Родители выбрали меньшее из зол и подписали согласие на запоздалую, отчаянную попытку расщепления.
Под глубоким синтогипнозом у него были выявлены три независимые одна от другой личности. Врачи поговорили с ними и сделали выбор. Двум из них дали новые имена и поместили в тела Дюрьера, Третью, собственно Элистера, которую они нашли наиболее подходящей и надежной, оставили в его подлинном теле.
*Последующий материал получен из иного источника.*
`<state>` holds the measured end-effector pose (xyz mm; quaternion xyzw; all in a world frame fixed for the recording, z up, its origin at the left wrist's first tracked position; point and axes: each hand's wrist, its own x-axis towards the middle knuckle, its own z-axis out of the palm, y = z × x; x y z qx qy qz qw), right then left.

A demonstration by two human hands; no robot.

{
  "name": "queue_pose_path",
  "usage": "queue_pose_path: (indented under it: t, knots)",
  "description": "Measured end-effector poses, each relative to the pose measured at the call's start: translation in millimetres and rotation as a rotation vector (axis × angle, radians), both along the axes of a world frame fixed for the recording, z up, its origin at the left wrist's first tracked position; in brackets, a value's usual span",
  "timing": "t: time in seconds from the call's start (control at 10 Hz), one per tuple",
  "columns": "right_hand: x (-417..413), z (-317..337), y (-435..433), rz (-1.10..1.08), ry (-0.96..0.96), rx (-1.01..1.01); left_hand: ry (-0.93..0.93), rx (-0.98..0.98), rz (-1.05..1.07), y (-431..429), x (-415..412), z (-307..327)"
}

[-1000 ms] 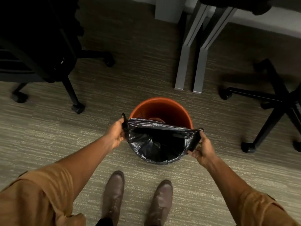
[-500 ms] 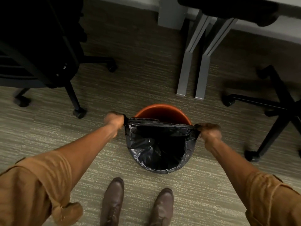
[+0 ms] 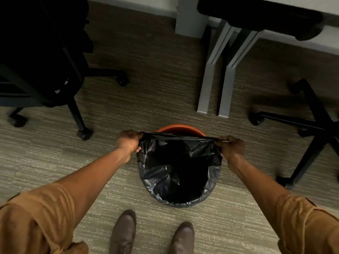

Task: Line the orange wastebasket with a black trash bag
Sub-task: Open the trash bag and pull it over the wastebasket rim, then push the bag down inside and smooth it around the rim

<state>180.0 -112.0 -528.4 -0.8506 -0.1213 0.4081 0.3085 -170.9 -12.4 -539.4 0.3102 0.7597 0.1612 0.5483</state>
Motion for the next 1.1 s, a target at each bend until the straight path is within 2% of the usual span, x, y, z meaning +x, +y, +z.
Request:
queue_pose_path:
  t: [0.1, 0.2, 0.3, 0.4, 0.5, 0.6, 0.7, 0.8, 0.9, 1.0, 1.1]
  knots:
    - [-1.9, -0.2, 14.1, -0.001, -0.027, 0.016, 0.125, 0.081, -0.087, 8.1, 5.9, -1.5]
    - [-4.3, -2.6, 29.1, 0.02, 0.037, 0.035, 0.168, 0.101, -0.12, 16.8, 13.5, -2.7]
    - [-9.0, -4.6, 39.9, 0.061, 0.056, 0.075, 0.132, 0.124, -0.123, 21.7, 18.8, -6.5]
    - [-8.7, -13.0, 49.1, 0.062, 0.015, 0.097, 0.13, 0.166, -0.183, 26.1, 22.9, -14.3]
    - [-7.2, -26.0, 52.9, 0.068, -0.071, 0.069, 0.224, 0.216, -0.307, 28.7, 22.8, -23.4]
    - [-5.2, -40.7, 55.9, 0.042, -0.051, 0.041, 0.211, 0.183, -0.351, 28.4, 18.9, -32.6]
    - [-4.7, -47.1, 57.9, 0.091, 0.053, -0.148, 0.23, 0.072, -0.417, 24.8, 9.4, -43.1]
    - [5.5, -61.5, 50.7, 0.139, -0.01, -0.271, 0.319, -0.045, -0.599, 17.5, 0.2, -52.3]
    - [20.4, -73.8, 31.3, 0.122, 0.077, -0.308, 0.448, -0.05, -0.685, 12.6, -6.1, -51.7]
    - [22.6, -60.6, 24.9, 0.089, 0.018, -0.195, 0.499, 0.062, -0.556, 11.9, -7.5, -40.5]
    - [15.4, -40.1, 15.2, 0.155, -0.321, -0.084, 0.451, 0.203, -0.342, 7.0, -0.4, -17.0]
Все три личности при операции несколько пострадали, поэтому исход ее признали ограниченно удовлетворительным.
Доктор Власек, лечащий нейрохирург, отметил в своем отчете, что для всех троих в силу их неадекватности нет никакой надежды на последующую реинтеграцию по достижении ими тридцати лет. Слишком поздно было произведено расщепление, и шизоидные компоненты утратили взаимопонимание, а также начисто лишились каких бы то ни было общих черт характера. Он подчеркнул, что о реинтеграции не может быть и речи и что каждому из них придется жить по-своему в пределах собственной суженной личности.
Стремясь предотвратить нежелательную, да и невозможную попытку реинтеграции, двух Дюрьеров отправили к приемным родителям на планеты Эйя и Йигга. Доктора пожелали им всего наилучшего, сами, впрочем, не веря в это.
Элистер Кромптон, доминирующая личность, оставшаяся в подлинном теле, поправился после операции, но двух третей его натуры, утерянных после отторжения шизоидных частей, ему всегда недоставало. Его навек лишили таких человеческих черт, эмоций и особенностей, которые ничем невозможно заменить.
Кромптон вырос и превратился в болезненно худого юношу среднего роста, остроносого, тонкогубого и лишенного обаяния. Его тусклые глаза скрывались за линзами очков, на лбу наметились залысины, а на подбородке кое-где пробивалась реденькая растительность.
Высокий интеллект и необычайно талантливое обоняние Кромптона обеспечили ему хорошую работу и быстрое продвижение по службе в «Сайкосмелл, Инк.»; в тридцать лет он занимал уже должность главного эксперта, предел мечтаний любого работника в этой области, что принесло ему почет и вполне приличный доход. Но Кромптон не чувствовал полного удовлетворения.
Он с завистью видел вокруг себя людей с изумительно сложными, противоречивыми характерами, людей, которые постоянно вырывались из стереотипов, навязываемых обществом. Ему встречались абсолютно бессердечные проститутки и армейские сержанты, ненавидевшие жестокость; богачи, не жертвовавшие ни цента на благотворительность, и ирландцы, которые терпеть не могли сплетен; итальянцы, не способные пропеть ни одной мелодии, и французы, действовавшие без расчета и логики. Кромптону казалось, что большинство людей живет удивительно яркой, полной неожиданностей жизнью, то взрываясь внезапной страстью, то погружаясь в равнодушный покой; они говорят одно, а делают совсем другое; поступают наперекор своей собственной натуре и превосходят свои возможности, сбивая тем самым с толку психологов и доводя до запоев психоаналитиков.
Но для Кромптона, которого врачи ради сохранения его рассудка лишили всего этого духовного богатства, такая роскошь была недостижима.
Всю свою сознательную жизнь, день за днем, с отвратительной методичностью робота в 8.52 Кромптон прибывал в «Сайкосмелл». В пять пополудни он убирал свои масла и эссенции и возвращался в меблированную квартиру. Здесь он съедал невкусный, но полезный для здоровья ужин, раскладывал три пасьянса, разгадывал кроссворд и растягивался на узкой одинокой постели. Каждую субботу, протолкавшись сквозь тусовку безалаберных, веселых подростков, Кромптон ходил в кино. По воскресным и праздничным дням он изучал «Никомахову этику» Аристотеля, потому что верил в самосовершенствование. А раз в месяц Кромптон крадучись отправлялся к газетному киоску и покупал журнал непристойного содержания. Дома, в полном уединении он с жадностью поглощал его, а потом в порыве самоуничижения рвал ненавистный журнал на мелкие кусочки.
Кромптон, конечно, понимал, что врачи превратили его в стереотип ради его же блага, и пытался смириться с этим. Некоторое время он поддерживал компанию с такими же заурядными, ограниченными личностями. Но все они были высокого мнения о себе и закоснели в собственном самодовольном невежестве. Они были такими от рождения и потому не чувствовали своей неполноценности, не мучились жаждой самовыражения и не хотели видеть дальше своего носа. Кромптон скоро признал, что люди, похожие на него, невыносимы, а значит и сам он невыносим для окружающих.